Assume that you have already done the work of turning a body recursive
('not tail recursive') form like

def fact(n): return 1 if n <= 1 else n * fact(n-1)

into a tail recursion like

def fact(n, _fac=1):
'''Return factorial for any count n.

Users are not expected to override private parameter _fac.
'''
if n <= 1:
return _fac
else: # optional
return fact(n-1, n * _fac)

(This conversion nearly requires adding an accumulator parameter, as
done here.

Turn this into while iteration with two easy steps.

1. If not already done, make if-else a statement, rather than an
expression, with the recursive call in the if branch. If nothing else,
just use 'not condition' to invert the condition.

def fact(n, _fac=1):
if n > 1: # not n <= 1
return fact(n-1, n * _fac)
else: # optional
return _fac

While contrary to what is often published, this order makes logical
sense. The recursive call means 'go to the top of this function with new
bindings for the parameters'. So put it closest to the top. The base
case means 'we are done, time to leave'. So put it at the bottom.
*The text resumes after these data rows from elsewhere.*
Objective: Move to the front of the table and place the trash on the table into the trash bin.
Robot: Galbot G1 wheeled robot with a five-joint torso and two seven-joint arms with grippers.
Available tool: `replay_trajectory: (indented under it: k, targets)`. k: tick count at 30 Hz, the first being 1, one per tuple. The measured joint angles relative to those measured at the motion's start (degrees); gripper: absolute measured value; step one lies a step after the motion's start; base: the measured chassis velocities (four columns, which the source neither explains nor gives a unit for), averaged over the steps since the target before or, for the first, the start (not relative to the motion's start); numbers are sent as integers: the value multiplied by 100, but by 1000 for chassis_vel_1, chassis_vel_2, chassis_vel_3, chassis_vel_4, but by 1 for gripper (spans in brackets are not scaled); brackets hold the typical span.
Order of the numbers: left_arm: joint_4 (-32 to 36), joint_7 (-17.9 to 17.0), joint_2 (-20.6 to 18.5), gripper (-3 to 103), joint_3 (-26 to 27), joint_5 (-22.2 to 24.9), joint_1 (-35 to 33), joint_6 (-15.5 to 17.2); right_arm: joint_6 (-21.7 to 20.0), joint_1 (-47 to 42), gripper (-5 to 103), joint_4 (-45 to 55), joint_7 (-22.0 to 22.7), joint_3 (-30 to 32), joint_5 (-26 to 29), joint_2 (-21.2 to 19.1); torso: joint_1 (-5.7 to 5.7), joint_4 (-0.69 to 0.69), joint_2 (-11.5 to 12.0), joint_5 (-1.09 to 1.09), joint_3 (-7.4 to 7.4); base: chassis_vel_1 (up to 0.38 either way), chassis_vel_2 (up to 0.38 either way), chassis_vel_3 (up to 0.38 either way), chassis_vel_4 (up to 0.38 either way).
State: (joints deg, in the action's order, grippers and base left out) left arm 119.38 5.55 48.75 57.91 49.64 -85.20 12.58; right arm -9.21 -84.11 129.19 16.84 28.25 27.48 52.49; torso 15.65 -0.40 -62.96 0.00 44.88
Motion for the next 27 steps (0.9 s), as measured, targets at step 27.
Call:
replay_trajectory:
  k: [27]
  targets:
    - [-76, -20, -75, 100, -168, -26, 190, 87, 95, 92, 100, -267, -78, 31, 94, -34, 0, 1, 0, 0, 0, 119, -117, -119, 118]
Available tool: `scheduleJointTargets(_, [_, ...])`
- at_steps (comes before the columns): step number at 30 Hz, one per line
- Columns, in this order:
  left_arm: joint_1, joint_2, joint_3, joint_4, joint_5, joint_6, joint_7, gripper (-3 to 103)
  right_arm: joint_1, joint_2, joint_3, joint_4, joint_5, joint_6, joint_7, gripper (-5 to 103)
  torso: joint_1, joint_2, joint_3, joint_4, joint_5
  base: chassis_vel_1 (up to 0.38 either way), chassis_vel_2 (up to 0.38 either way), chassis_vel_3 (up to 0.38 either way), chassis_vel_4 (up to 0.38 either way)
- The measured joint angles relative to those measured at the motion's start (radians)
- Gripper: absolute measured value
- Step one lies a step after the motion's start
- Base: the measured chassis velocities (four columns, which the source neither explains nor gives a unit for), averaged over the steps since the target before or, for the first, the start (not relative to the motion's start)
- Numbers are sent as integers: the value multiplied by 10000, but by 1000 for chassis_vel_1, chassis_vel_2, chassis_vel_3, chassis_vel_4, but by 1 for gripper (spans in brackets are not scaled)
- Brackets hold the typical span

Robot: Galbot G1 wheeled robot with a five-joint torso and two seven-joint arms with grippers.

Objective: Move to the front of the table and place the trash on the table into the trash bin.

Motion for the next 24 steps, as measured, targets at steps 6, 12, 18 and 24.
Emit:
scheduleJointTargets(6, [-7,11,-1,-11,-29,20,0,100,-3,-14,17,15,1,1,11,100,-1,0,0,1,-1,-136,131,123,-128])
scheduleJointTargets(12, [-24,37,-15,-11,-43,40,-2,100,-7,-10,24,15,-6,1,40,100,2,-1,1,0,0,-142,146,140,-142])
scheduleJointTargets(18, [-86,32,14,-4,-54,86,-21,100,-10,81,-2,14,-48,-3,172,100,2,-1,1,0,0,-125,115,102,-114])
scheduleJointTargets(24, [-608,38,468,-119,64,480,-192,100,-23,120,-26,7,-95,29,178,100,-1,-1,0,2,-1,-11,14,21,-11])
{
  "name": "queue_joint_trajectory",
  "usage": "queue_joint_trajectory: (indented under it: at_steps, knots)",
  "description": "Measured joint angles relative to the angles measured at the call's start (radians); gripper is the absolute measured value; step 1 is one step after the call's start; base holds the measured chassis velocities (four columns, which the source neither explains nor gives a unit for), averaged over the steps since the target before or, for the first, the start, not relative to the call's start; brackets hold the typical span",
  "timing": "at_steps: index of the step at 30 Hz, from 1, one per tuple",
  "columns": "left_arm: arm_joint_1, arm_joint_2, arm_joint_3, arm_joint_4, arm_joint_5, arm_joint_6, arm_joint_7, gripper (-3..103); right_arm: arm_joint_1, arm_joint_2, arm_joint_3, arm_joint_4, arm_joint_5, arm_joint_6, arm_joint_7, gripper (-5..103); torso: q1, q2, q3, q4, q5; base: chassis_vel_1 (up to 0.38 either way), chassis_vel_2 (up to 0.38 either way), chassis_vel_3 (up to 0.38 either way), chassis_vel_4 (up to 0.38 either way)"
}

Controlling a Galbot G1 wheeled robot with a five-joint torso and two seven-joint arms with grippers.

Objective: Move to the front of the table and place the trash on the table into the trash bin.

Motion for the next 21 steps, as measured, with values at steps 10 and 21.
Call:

2. This order also makes the follow substeps work:
2a. Replace 'if' with 'while'.
2b. Replace the recursive call with multiple assignment, using the
parameters as targets and the arguments as source.
For our example:

def fact(n, _fac=1):
while n > 1:
n, _fac = n-1, n * _fac
else:
return _fac

The proof of correctness for this conversion might argue that the
recursive form is equivalent to the following pseudo-Python:

def fact(n, _fac=1):
label top
if n > 1:
n, _fac = n-1, n * _fac
goto top
else:
return _fac

and that this is equivalent to the real Python with while.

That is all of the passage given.